» PROVIDED DATA
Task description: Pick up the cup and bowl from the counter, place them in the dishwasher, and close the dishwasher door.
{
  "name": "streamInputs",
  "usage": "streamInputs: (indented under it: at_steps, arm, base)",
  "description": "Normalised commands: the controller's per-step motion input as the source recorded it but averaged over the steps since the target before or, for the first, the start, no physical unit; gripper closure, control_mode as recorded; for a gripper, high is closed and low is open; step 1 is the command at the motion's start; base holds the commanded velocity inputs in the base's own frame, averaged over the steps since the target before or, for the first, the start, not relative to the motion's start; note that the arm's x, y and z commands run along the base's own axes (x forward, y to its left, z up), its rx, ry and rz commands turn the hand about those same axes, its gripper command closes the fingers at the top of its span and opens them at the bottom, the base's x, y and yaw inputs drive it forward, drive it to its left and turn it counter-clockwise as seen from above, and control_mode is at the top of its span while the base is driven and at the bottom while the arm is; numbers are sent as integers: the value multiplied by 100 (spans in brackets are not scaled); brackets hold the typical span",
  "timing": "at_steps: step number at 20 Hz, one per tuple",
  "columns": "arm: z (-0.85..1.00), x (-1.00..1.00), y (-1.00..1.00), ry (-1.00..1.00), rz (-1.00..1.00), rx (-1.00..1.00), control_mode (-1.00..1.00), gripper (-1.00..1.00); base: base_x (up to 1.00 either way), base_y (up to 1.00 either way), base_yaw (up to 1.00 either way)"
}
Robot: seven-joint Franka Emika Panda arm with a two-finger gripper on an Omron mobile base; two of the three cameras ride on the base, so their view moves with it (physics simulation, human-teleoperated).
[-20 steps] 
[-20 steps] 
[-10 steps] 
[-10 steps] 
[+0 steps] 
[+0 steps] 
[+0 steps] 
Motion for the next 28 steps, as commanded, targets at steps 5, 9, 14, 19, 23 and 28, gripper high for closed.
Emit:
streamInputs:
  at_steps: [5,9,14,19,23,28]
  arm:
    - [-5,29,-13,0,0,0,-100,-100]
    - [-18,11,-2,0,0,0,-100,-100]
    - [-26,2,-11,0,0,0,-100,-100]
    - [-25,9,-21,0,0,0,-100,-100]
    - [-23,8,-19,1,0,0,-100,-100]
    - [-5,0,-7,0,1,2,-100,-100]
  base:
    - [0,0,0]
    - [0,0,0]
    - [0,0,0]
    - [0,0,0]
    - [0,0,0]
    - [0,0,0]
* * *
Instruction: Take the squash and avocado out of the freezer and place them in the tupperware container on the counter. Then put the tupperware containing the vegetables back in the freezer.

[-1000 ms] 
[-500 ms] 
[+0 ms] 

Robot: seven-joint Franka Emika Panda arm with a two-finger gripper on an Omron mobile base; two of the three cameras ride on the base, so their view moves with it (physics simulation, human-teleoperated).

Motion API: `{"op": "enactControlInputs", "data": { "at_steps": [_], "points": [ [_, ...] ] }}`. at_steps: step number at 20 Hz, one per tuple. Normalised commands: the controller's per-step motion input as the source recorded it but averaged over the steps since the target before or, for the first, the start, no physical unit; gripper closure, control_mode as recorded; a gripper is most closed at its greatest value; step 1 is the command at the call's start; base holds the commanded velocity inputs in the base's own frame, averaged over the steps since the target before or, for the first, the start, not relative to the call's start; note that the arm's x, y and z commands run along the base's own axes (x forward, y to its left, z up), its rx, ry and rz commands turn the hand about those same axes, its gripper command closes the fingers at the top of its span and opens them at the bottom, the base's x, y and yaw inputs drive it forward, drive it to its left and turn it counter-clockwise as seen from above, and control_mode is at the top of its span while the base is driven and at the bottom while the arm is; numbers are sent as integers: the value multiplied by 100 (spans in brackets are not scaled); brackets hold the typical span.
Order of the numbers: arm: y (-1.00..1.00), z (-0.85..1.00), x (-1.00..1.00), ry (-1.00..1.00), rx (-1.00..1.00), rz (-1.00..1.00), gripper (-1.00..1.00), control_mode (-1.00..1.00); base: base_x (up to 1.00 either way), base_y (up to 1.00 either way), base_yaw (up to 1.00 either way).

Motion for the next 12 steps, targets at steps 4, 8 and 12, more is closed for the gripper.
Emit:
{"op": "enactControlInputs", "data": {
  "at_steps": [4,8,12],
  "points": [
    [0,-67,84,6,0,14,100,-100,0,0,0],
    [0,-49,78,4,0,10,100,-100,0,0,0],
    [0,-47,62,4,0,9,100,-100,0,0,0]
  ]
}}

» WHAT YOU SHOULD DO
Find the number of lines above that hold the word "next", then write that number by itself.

» EXERCISE ANSWER
2